[DATA SHOWN]
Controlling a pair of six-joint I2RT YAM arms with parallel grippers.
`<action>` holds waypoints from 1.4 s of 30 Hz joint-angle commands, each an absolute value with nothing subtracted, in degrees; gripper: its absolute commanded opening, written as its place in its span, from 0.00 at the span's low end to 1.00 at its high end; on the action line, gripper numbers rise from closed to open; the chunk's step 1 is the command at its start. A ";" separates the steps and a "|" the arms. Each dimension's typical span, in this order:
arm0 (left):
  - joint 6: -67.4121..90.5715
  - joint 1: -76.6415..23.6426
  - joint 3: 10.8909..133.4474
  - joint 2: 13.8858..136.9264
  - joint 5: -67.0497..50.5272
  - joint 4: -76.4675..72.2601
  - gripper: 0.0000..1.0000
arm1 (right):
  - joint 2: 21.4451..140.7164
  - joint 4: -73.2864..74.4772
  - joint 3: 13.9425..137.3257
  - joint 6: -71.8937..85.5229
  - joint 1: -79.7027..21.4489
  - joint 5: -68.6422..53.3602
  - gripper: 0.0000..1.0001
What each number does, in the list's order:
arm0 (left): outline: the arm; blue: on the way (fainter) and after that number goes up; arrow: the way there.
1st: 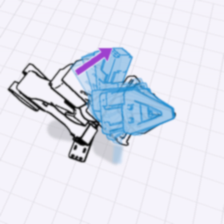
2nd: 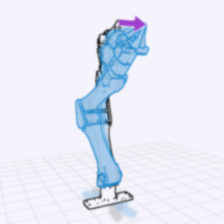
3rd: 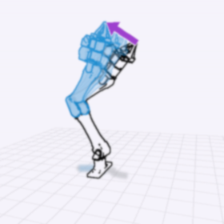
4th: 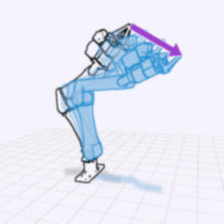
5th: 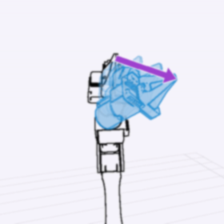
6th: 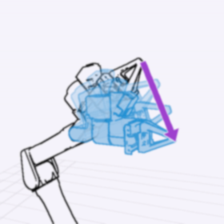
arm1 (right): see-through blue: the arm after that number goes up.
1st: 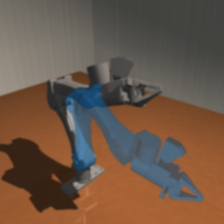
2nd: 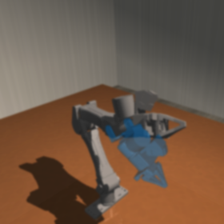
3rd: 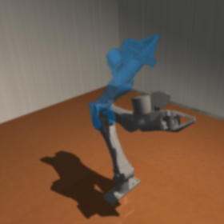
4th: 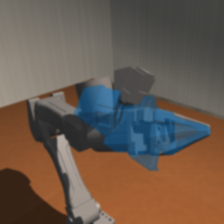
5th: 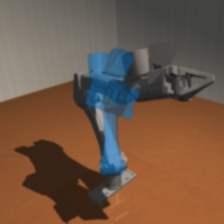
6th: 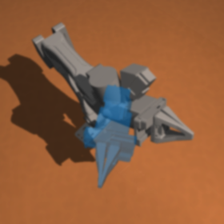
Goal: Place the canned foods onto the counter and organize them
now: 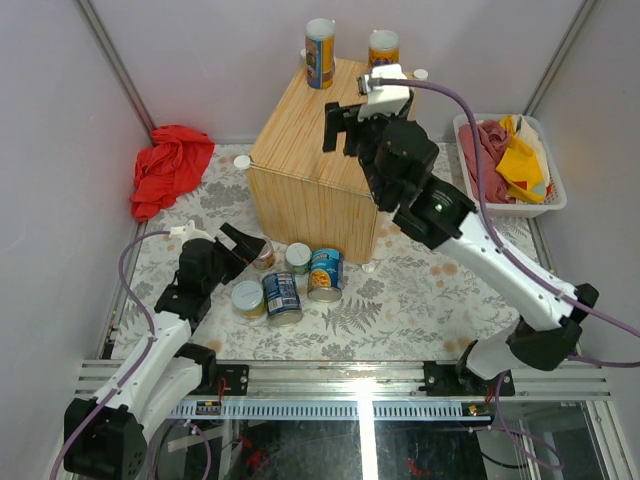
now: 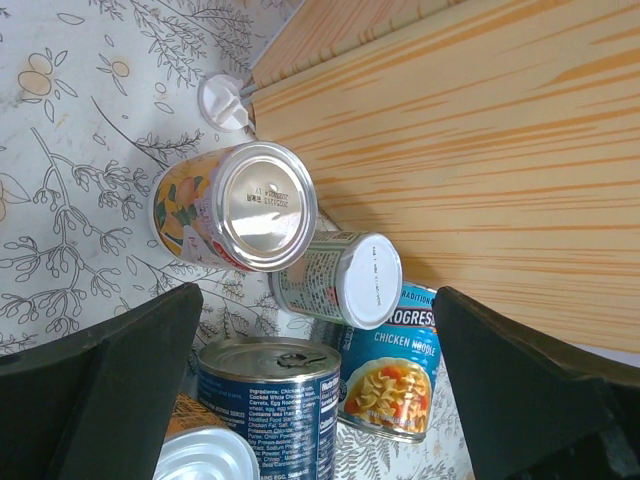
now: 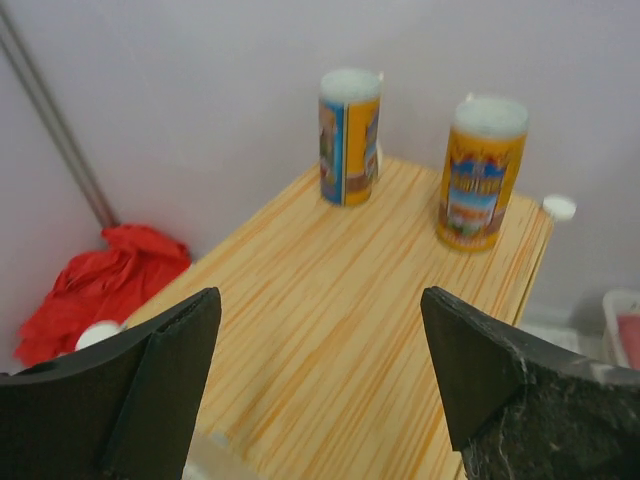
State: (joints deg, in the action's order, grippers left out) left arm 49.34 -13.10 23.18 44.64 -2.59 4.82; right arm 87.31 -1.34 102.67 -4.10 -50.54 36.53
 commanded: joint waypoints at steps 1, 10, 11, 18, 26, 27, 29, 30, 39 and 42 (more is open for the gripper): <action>52.27 -13.56 25.12 44.10 -0.07 5.45 1.00 | 81.11 16.44 101.11 9.37 -55.29 44.71 0.86; 53.17 -15.24 26.07 44.85 1.10 5.70 1.00 | 72.67 29.77 82.14 31.45 -67.22 49.29 0.84; 53.15 -15.41 26.18 44.81 1.19 5.91 1.00 | 72.25 30.63 80.71 33.52 -67.90 48.81 0.84; 53.08 -16.71 27.04 44.20 1.81 7.31 1.00 | 72.73 32.53 71.33 48.28 -70.65 45.60 0.83; 52.60 -17.40 27.16 42.60 2.22 9.28 1.00 | 77.68 25.85 65.30 53.11 -70.80 42.14 0.84; 52.54 -17.39 27.10 42.47 2.21 9.43 1.00 | 78.76 25.09 65.24 53.21 -70.76 41.41 0.84; 52.31 -17.47 27.03 42.20 2.27 9.76 1.00 | 80.87 23.84 65.29 54.01 -70.69 40.63 0.85; 52.23 -17.42 26.92 42.12 2.16 9.79 1.00 | 82.07 23.10 65.34 54.05 -70.67 40.37 0.85; 50.80 -17.44 26.39 41.10 1.82 9.90 1.00 | 91.66 22.13 67.01 56.47 -66.65 37.15 0.90; 50.24 -17.49 26.14 40.76 1.73 9.85 1.00 | 93.87 21.38 67.16 56.22 -65.42 36.15 0.91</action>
State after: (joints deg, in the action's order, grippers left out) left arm 52.07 -17.21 24.80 41.76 1.10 10.44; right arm 92.53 24.27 65.10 54.06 -67.33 36.58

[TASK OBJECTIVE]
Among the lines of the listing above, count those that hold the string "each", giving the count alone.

[EXERCISE RESPONSE]
2